Offensively, Valerie Chouinard was second on the team in goals (16) and points (50), while ranking first in assists (34). Chouinard tied for first in power play goals with 10. She tied for second on the club with 3 game-winning goals. Chouinard would end the season
ended 3rd year with team as all-time leader in points (155, since broken) and power play goals (34).

Laura Hosier had 21 wins, compared to seven losses and three ties. She finished her Mercyhurst career as the program's all-time leader in games played (105), wins (74), and saves (1925), while finishing second in career shutouts with 24. Nationally, Hosier ranked seventh in winning percentage (.726), while placing 13th in goals-against average (2.17).
Stephanie Jones was the team captain in her senior year.
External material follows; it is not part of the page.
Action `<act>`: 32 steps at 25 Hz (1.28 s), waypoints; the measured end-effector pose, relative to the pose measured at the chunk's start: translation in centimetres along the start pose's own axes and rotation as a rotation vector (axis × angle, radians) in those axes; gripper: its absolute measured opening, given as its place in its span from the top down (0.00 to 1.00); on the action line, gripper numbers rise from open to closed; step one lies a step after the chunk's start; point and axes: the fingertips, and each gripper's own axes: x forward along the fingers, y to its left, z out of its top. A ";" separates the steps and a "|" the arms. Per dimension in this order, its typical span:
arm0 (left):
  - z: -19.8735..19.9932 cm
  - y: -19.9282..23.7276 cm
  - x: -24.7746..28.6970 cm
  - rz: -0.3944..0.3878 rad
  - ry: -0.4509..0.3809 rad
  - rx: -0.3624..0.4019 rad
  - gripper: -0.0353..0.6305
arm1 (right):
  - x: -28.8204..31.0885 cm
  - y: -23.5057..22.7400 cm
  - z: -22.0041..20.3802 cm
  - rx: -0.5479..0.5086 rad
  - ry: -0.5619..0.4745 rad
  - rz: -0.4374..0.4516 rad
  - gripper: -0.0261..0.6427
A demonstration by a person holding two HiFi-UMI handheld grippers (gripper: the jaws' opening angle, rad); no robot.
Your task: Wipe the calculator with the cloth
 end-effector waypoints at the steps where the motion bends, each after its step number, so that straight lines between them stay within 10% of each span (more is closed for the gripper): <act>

She finished her career with 54 goals and 75 assists in 138 games played. In addition, she ranked 5th in career points, tied for 5th in goals, 4th in assists and tied for 4th in game-winning goals. In addition, to playing for Mercyhurst, she played for Team Canada at European Air Canada Cup in January. Offensively, she accumulated 15 goals and 23 assists. Her 15 goals were third on the Lakers, and her 38 points were fourth. In the CHA, her 15 conference points tied for 7th overall. Jones finished her Mercyhurst playing career with 54 goals and 75 assists in 138 games played.
Meghan Agosta had five-point games against Quinnipiac and Colgate and four-goal games against Brown and Colgate. In addition, she had a dozen multiple-goal games and 18 multiple-point games. At the conclusion of her second season at Mercyhurst, Agosta ranked first all-time in goals (78), shorthanded goals (13), and game-winning goals (20). She would end her sophomore second in points (139) and power play goals (26).

Standings

Roster

Schedule

Player stats

Skaters

Goaltenders

Postseason

CHA Tournament
After tying with Wayne State for the regular season title, the Lakers won their 6th straight College Hockey America Playoff with a 2–1 overtime win over Wayne State on March 8 at Niagara University. Stephanie Jones would score the game-winning goal.

NCAA Hockey tournament
On Saturday, March 15, the Lakers season ended with a 5–4 loss at Minnesota Duluth in the NCAA Quarterfinals.

Awards and honors
Meghan Agosta, RBK Hockey/AHCA First Team All-American
Meghan Agosta, Patty Kazmaier Memorial Award Top Three Finalist
Meghan Agosta, CHA Player of the Year
Meghan Agosta, All-CHA First Team
Meghan Agosta, 2008 CHA All-Tournament Team
Meghan Agosta, 2008 CHA Tournament MVP
Meghan Agosta was a member of Team Canada at 2008 European Air Canada Cup where she made All-Tournament Team. In addition, she was chosen to play for Team Canada at Women's World Championship In China in April 2008.
Meghan Agosta set a Mercyhurst record with a 20-game scoring streak. She set a one-game record with 17 shots on goal against Brown. In addition, she had a single-season record in shorthanded goals with seven.
Danielle Ayearst, CHA Defensive Player of the Week, (Week of November 26)
Danielle Ayearst CHA All-Academic Team 
Vicki Bendus, 2008 CHA Rookie of the Year
Vicki Bendus, 2008 CHA All-Rookie Team 
Valerie Chouinard, Patty Kazmaier Award nominee
Valerie Chouinard, CHA Offensive POTW October 15
Valerie Chouinard, CHA All-Academic Team
Valerie Chouinard, Second Team All-Conference
Laura Hosier, first in CHA in goals-against-average (1.88)
Laura Hosier, CHA All-Tournament Team
Laura Hosier,  CHA All-Academic Team
Laura Hosier,  Frozen Four Skills Challenge participant
Stephanie Jones, CHA All-Tournament Team
Stephanie Jones, CHA Student Athlete of the Year
Stephanie Jones, Bill Smith Award (an in-house honor for meritorious service on-and-off-the ice) 
Johanna Malmstrom, CHA All-Academic Team 
Jesse Scanzano, 2008 CHA All-Rookie Team

International
Valerie Chouinard played for Team Canada at European Air Canada Cup in January 2008 and was selected as an alternate for Team Canada at the 2008 Women's World Ice Hockey Championships in China in April.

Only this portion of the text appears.